I am trying to feel sorry for the poor burdened Large ISP.....:) If it was just a matter of money, I would expect the large ISPs could add to their revenue streams by offering peering at a price to those networks they would otherwise not peer with. We have all heard that they are deluged by requests, right? Maybe there are not enoungh networks interested in such a service to make it worthwhile. Wait a minute here, I thought they were overwelmed by requests.... Personally I question this idea of being deluged, after all there are only a small number of networks at MAE-East which I believe has more IPs than any other connection point.

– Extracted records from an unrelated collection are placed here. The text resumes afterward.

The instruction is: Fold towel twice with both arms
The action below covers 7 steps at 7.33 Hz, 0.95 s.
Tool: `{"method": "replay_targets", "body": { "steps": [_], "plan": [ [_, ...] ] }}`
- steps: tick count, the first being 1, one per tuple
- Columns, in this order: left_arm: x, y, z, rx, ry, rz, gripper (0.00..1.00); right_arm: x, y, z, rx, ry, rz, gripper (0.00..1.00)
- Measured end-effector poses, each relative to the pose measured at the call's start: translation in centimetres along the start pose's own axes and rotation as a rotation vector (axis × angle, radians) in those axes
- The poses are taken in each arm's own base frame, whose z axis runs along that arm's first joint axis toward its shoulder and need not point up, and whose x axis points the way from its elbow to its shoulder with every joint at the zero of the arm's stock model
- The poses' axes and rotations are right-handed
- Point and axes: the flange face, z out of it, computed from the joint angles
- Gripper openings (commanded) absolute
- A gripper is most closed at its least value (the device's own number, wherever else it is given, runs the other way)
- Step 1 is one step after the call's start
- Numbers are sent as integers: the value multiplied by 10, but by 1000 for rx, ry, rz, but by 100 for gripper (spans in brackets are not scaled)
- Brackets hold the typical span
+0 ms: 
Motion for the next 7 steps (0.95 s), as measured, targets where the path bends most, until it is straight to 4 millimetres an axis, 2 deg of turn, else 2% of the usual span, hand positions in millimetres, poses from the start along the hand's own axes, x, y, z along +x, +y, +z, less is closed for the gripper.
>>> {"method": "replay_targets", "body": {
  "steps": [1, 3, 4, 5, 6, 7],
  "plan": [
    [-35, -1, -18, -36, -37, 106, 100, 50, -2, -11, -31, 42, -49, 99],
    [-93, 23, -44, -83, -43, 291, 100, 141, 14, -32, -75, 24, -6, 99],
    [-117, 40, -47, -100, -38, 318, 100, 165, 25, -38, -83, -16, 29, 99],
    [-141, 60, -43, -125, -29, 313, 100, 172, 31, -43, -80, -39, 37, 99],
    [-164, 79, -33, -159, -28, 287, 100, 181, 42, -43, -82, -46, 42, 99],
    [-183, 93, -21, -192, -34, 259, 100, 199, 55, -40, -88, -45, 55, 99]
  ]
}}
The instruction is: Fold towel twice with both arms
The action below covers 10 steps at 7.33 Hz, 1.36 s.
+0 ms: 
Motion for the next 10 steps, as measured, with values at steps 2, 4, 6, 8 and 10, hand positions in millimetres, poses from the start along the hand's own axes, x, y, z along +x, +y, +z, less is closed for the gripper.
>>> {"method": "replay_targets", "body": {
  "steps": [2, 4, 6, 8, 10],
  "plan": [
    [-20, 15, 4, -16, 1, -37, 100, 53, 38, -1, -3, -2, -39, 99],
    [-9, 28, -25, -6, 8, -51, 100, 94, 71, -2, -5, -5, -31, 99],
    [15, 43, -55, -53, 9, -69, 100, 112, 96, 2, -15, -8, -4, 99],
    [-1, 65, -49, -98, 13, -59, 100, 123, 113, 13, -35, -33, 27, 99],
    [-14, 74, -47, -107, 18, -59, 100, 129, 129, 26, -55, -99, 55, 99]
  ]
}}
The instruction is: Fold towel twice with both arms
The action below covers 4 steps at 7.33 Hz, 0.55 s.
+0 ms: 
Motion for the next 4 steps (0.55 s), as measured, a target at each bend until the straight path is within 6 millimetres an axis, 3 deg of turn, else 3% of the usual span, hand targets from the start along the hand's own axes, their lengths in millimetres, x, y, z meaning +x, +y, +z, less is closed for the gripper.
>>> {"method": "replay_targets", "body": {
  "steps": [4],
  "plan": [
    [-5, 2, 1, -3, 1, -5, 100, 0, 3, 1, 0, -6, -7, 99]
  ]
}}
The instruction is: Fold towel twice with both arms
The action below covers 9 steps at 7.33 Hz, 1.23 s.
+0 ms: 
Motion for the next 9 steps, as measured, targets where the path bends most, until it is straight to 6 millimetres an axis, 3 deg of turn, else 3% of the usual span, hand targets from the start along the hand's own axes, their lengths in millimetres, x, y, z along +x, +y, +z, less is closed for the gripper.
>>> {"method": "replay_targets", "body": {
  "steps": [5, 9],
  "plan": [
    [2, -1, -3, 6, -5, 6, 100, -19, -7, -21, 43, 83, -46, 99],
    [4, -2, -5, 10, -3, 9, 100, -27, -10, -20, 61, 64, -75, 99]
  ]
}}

And the big guys *are* peered with many of the networks connected there, so there are only a dozen or so left to peer with. Maybe there is some kind of new math working here. And BTW, I have not found a single large ISP willing to sell bi-lateral peering to me and I *have* asked for price quotes on this. Best Regards, Robert Laughlin ---------------------------------------------------------------------------- DataXchange sales: 800-863-1550 http://www.dx.net Network Operations Center: 703-903-7412 -or- 888-903-7412 ---------------------------------------------------------------------------- On Sat, 26 Oct 1996, Vadim Antonov wrote:
Zachary DeAquila <zachary@zachs.place.org> wrote:
Hrm. Does it matter if the small ISP already has transit with someone else? In such a case, peering does nothing but shorten the path from SmallISP to BigISP in order to no longer make it go through SmallISPs transit provider.
Yes, but then from the point of view of large ISP the peering is of zero value. You see, it has to deliver packets to IXP anyway. OTOH, the load on routers, bloated configurations and engineering resources to support the additional peering are quite real.